Marina Akopian is a little more sceptical about the Russian retail sector. ‘You have to look at the individual companies’ valuations. Yes, the retail sector is still in a stage of consolidation. Having said that, it is almost playing a speculation game, buying stocks with a view to getting some M&A exposure. I think valuation-wise there are only a couple of companies that are attractive in the retail sector.

‘What I think is very surprising and counter-intuitive is that two very large companies in the mobile telecoms sector, VimpelCom and MTS, which are trading at probably the cheapest valuation they’ve had in a long while, are not getting any interest from investors. This is despite the fact that they’re not in the extraction industry and at the same time it is the sort of industry that is exposed to domestic growth. Their [share] performance year-to-date has been really poor and they don’t seem to be getting any bounce from the market either. So I think there is some mispricing in the market in general.’

As for the Russian stock market itself, our interviewees are remarkably happy with how it has developed. ‘You have a lot of liquidity,’ says Peter Halloran. ‘On normal days, it’s trading about $5 billion a day and there’s a future that trades about one or two billion dollars a day. Of all emerging markets, it’s one of the most liquid by far. There are structural issues with settling and clearing that need to be streamlined, and with offsetting derivative contracts, but it’s a very liquid and a very deep market, with a lot of commitment out of the London market makers.’

Matthias Siller is also impressed by the liquidity of the market, especially with regard to the blue chips. ‘The two Moscow-based bourses, RTS and Micex, combined with London and some stocks that are listed in New York, now account for two to three billion dollars in turnover every day,’ he notes. ‘Also, a very liquid derivatives market has been developed, which is entirely based in Russia. Futures trading in Russia is definitely more liquid inside than outside Russia. That tells me, as an investor, that there’s a significant base of local investors and speculators in Russia.’

Marina Akopian points out that the Russian stock market is one of the largest emerging markets in the world. ‘Companies are liquid and trading is very good, so there are no issues from a stock-market point of view which should discourage investors,’ she observes. ‘The number of private investors has grown significantly, she points out, but middle-class retail investors are mainly day traders. ‘They are very similar to retail investors in China, and Turkey, very newsflow sensitive, and their time-horizon is basically a few hours. It does provide, for long-time investors like us, some interesting entry points, but at the same time it does add to the general market volatility.’

Like Akopian, Peter Halloran is relaxed about Russia’s day-trading phenomenon: ‘It’s not what you saw in Japan, a lot of people with online accounts.

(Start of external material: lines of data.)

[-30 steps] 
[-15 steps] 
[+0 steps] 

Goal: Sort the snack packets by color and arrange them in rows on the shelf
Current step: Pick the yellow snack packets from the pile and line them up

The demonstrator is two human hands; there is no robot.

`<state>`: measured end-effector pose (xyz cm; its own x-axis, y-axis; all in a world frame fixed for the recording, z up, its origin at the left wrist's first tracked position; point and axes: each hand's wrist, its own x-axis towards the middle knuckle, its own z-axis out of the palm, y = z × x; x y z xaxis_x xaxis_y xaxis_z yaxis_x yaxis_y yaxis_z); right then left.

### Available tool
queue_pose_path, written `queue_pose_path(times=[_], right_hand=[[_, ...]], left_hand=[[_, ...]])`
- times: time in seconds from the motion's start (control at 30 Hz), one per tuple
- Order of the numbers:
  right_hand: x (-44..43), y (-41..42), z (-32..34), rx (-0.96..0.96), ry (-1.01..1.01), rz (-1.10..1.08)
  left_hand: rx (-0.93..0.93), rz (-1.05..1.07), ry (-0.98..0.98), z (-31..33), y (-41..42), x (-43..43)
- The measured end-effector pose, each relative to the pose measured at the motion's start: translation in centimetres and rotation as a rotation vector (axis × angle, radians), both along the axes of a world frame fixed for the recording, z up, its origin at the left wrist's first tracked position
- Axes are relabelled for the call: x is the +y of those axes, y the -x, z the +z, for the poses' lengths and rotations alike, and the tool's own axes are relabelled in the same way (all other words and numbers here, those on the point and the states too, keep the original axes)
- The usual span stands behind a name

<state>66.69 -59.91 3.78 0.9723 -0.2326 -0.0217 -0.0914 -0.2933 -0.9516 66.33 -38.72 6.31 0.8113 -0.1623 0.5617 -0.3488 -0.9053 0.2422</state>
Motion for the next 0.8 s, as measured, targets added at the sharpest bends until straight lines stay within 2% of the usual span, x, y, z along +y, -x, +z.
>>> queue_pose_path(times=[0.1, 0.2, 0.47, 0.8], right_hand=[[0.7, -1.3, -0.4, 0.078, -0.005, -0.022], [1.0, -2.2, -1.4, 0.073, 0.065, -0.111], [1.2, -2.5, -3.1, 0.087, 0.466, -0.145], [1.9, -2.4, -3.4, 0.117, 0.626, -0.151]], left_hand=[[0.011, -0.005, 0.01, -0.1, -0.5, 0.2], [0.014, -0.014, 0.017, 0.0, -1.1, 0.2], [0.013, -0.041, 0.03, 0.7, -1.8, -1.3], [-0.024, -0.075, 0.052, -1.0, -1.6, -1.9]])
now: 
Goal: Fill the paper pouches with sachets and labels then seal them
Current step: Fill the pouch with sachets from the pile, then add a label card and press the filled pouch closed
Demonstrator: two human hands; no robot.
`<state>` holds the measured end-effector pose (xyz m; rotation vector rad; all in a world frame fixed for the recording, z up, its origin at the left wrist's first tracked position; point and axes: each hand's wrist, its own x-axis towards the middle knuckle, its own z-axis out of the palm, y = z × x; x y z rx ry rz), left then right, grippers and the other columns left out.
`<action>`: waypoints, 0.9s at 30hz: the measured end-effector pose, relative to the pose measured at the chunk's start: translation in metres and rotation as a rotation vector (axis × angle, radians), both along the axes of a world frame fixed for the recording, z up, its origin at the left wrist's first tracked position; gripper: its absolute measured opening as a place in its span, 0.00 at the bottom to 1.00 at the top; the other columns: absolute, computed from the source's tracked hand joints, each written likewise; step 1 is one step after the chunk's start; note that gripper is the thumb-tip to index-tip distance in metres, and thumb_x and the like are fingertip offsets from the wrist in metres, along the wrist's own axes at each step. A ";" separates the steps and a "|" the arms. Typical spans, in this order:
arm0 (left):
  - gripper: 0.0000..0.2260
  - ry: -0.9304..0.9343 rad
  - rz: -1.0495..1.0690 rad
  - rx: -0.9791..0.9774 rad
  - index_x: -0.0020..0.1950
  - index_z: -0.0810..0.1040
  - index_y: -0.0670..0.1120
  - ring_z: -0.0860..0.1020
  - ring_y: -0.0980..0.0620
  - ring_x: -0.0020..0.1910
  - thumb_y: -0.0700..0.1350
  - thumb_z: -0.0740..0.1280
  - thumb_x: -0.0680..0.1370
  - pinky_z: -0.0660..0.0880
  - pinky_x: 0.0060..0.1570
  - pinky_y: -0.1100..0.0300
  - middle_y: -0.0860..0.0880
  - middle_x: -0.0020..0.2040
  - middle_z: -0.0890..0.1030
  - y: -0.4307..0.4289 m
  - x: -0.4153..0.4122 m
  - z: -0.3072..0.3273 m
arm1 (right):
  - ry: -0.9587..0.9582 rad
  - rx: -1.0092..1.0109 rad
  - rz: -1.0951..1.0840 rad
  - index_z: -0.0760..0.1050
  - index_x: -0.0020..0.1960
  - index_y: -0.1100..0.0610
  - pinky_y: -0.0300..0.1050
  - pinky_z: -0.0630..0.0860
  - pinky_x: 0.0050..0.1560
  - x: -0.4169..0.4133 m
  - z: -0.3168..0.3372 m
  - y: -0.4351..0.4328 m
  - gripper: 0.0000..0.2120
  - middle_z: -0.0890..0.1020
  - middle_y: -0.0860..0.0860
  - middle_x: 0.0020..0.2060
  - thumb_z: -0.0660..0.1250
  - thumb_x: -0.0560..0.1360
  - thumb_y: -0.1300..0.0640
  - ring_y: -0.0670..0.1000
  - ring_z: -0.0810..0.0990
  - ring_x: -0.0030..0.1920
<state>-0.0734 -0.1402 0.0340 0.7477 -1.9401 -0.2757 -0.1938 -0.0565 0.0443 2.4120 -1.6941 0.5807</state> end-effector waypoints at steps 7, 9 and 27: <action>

The day trading that we see is more institutional, which makes it more bizarre. You have these pockets of corporate and institutional money that are managed by these young kids who are day trading. A lot of that’s fallen away over the last six months because the lending rates have gone up, so it’s more expensive to do your day trading. It didn’t get out into the general population. It’s not a situation where your taxi driver’s got an online account.’